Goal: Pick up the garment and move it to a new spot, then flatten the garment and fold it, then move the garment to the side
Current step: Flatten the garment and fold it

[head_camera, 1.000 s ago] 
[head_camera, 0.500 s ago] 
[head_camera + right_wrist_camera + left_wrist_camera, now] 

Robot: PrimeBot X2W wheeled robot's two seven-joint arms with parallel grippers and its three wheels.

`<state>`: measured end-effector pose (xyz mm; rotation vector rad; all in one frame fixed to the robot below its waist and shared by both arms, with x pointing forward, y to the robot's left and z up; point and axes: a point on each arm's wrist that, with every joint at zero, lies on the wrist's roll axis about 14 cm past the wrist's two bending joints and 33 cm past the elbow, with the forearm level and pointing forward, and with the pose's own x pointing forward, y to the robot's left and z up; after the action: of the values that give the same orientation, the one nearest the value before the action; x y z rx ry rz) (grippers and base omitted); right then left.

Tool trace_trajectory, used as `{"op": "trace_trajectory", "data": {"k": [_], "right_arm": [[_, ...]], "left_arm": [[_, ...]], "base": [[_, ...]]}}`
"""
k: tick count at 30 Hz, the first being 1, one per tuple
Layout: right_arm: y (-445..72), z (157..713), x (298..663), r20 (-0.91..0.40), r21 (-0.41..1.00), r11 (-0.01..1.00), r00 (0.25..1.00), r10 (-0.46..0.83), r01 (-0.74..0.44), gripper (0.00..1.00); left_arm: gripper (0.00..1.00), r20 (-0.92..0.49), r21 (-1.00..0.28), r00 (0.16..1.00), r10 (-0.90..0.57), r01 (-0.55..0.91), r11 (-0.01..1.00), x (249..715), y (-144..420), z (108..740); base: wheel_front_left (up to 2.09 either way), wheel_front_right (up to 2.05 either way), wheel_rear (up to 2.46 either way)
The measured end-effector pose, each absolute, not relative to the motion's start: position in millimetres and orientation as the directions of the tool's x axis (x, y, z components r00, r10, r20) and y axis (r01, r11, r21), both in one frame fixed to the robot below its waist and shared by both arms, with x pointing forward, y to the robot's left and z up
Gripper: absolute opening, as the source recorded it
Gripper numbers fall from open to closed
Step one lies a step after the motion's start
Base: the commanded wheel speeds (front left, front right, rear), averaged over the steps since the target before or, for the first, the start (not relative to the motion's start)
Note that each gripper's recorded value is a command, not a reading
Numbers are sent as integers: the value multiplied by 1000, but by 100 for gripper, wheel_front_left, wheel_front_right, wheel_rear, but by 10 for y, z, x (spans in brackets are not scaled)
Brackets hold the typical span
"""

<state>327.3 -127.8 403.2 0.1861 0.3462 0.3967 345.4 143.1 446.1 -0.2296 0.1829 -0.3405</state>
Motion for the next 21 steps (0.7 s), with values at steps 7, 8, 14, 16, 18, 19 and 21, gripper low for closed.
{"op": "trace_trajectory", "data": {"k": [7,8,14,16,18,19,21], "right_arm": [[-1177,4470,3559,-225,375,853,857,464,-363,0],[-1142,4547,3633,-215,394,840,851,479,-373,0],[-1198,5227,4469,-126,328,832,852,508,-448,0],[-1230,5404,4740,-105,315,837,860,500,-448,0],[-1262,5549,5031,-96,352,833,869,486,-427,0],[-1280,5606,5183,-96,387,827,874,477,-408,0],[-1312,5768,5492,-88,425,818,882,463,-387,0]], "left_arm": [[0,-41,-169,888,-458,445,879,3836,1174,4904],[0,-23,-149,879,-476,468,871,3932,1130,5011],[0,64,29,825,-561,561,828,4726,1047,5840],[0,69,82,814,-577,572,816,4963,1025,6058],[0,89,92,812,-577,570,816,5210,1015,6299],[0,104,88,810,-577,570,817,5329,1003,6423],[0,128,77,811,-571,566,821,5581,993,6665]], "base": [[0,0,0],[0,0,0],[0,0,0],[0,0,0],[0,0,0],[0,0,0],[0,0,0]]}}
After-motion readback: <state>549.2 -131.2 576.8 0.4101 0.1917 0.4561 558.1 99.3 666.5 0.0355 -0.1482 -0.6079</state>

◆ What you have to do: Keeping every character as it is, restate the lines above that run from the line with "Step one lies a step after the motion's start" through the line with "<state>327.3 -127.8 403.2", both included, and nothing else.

◆ Solution:
Step one lies a step after the motion's start
Base: the commanded wheel speeds (front left, front right, rear), averaged over the steps since the target before or, for the first, the start (not relative to the motion's start)
Note that each gripper's recorded value is a command, not a reading
Numbers are sent as integers: the value multiplied by 1000, but by 100 for gripper, wheel_front_left, wheel_front_right, wheel_rear, but by 10 for y, z, x (spans in brackets are not scaled)
Brackets hold the typical span
"""

<state>327.3 -127.8 403.2 0.1861 0.3462 0.3967 345.4 143.1 446.1 -0.2296 0.1829 -0.3405</state>

The output for this exercise is now complete.